IN THE COURT OF APPEALS OF THE STATE OF IDAHO
Docket No. 41034
TIMOTHY ANDREW KELLIS, ) 2014 Unpublished Opinion No. 672
)
Petitioner-Appellant, ) Filed: August 15, 2014
)
v. ) Stephen W. Kenyon, Clerk
)
STATE OF IDAHO, ) THIS IS AN UNPUBLISHED
) OPINION AND SHALL NOT
Respondent. ) BE CITED AS AUTHORITY
)
Appeal from the District Court of the Second Judicial District, State of Idaho,
Latah County. Hon. John R. Stegner, District Judge.
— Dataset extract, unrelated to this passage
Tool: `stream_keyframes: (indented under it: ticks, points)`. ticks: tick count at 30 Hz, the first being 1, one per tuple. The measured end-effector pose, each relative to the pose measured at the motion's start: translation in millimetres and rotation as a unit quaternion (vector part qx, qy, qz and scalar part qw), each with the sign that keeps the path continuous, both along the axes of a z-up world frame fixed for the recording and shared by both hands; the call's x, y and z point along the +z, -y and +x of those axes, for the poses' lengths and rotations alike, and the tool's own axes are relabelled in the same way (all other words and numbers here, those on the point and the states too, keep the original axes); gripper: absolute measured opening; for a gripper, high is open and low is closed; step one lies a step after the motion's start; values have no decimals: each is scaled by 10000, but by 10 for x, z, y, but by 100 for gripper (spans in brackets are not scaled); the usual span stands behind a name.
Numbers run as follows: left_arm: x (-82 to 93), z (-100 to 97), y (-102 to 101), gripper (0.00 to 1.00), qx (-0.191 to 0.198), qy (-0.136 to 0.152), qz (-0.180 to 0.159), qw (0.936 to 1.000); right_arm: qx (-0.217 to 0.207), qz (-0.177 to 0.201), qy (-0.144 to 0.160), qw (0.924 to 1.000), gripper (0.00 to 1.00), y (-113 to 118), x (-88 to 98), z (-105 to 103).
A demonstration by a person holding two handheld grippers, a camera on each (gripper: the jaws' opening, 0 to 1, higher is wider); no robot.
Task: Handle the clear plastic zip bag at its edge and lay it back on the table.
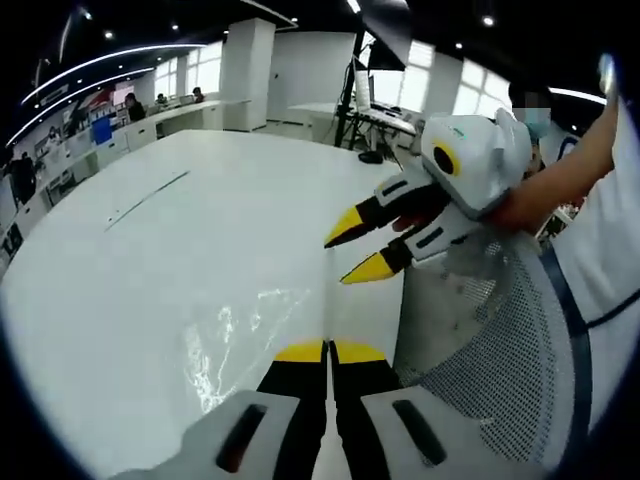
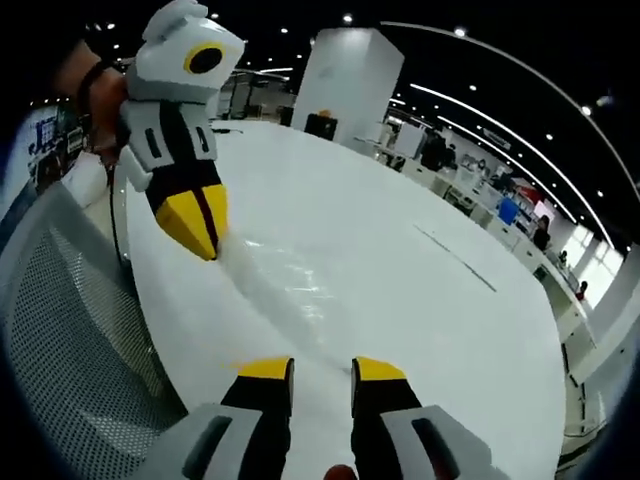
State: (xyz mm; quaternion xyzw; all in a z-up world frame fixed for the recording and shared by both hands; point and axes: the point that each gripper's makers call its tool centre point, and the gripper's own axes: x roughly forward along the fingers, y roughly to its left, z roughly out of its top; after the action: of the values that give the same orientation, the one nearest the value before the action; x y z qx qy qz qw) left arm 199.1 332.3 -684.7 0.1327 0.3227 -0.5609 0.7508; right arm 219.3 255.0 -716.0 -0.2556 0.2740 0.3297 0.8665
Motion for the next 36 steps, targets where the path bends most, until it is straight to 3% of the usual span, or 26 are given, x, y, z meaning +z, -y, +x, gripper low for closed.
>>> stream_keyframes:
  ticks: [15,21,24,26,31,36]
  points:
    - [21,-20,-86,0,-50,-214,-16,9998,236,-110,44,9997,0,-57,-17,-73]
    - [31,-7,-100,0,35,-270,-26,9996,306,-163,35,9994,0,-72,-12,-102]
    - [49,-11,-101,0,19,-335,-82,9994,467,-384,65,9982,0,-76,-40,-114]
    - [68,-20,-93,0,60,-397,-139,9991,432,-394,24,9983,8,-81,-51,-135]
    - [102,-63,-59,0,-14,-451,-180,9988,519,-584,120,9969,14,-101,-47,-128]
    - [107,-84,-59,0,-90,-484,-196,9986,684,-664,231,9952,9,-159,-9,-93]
Judgment dismissing action for post-conviction relief, affirmed.
Nevin, Benjamin, McKay & Bartlett, LLP; Deborah A. Whipple, Boise, for
appellant.
Hon. Lawrence G. Wasden, Attorney General; Mark W. Olson, Deputy Attorney
General, Boise, for respondent.
________________________________________________
LANSING, Judge
Timothy Andrew Kellis appeals from the summary dismissal of his petition for post-
conviction relief, contending that the district court erred by dismissing on grounds not raised in
the State’s motion. We affirm.
I.
BACKGROUND
Following a jury trial, Kellis was convicted of nine counts of lewd and lascivious conduct
with a minor under sixteen, Idaho Code § 18-1508; one count of attempted lewd conduct, I.C.
§§ 18-1508, 18-306; and two counts of sexual abuse of a child, I.C. § 18-1506, for misconduct
with four teenage boys, much of which occurred at a Boy Scout camp where Kellis was a staff
member. This Court affirmed Kellis’s conviction and sentence. State v. Kellis, 148 Idaho 812,
229 P.3d 1174 (Ct. App. 2010).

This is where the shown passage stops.